We have had a small crack in one side of our split windscreen for the last 2 years. As we are selling Homer we decided to have it replaced. I have just received the quote for replacing it............£3000.00 8O. We are covered by insurance but oh my god! Is this a realistic quote? It seems totally over the top to me. Anyone else out there had to replace an RV windscreen?

regards

Arizona 8O


----------



## BERTHA (May 21, 2005)

Excuse me for butting in but I do not have a RV but Is there any value going direct to one of the American RV web sites and seeing what they would quote for the glass and shipping before you pay out £3000 (sorry forgot, your covered by Insurance)


----------



## zaskar (Jun 6, 2005)

Price is about right! 8O  
we had to have one half of ours replaced by the dealer before we took delivery so thankfully it wasn't down to us or our insurers.
If you got windscreen cover, use it. that's what your paying for.
Given the fragile nature of the screen and the specialised packing/carriage it will need from stateside, I would guess that it wouldn't be worth importing your own.


edit.

Having said that, you're in Ireland aren't you.
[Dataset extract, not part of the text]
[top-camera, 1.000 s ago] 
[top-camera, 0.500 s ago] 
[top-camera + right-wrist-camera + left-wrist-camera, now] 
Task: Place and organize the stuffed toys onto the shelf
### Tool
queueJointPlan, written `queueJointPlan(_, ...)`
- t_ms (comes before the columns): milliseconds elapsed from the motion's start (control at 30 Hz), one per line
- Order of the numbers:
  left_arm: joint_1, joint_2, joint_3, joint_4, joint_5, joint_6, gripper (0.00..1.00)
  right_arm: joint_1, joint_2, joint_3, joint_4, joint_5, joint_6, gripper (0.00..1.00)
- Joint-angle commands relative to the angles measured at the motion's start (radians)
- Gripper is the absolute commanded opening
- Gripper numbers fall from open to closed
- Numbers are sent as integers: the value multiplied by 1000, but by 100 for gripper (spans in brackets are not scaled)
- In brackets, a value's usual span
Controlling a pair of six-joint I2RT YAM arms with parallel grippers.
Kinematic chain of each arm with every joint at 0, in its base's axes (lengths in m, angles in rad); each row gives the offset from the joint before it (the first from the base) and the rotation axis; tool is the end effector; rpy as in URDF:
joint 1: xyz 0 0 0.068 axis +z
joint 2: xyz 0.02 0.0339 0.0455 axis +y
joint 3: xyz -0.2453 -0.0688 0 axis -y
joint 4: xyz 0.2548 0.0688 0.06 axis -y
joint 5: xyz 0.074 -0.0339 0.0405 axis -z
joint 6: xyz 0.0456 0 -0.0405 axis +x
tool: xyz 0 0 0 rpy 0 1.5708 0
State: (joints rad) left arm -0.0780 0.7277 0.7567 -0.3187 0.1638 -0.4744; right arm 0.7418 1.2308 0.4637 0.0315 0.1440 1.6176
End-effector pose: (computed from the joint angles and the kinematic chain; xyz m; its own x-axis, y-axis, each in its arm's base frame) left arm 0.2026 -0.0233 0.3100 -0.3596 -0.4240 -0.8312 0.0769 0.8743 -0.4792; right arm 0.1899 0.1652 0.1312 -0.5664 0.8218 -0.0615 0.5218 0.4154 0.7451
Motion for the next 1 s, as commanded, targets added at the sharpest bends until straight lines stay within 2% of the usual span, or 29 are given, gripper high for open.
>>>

No RV dealers I presume?
So you'd have to have one shipped by a UK dealer and fitted locally or bring the bus over here?
On those terms, it might be worth looking into.


----------



## Arizona (May 9, 2005)

hi Bertha

Have thought about that but the insurance company like to use certain companies and I would be worried about the shipping. However think I will check out US cost out of curiosity.

regards


Arizona


----------



## Arizona (May 9, 2005)

hi Zaskar

I'm not going to put myself to all that trouble. I'm happy to claim of my insurance. I just wanted to make sure I/insurance company wasn't being ripped off even though I'm not paying for don't like anyone being ripped off. If it cost you that in the UK then I guess that's the going rate.

regards

Edel


----------



## Koppersbeat (May 10, 2005)

*windscreen replacement*

We had an A class windscreen replaced in France on a French Pilote motorhome last year.We paid about £1200 a lot less than it would have been in UK.Our insurance paid,Caravanguard,but it counted as a claim on our no claims bonus because it was over £1000.This was the specified limit in the 'small print'.Most firms don't count windscreens so we are looking to change our insurance this year!


----------



## Guest (Mar 14, 2006)

hi we bought a rv ca class ford and a new windscreen was fitted on arrival to these shores the receipt it cost £750 pounds although i didn't pay i bought it 4 months later


----------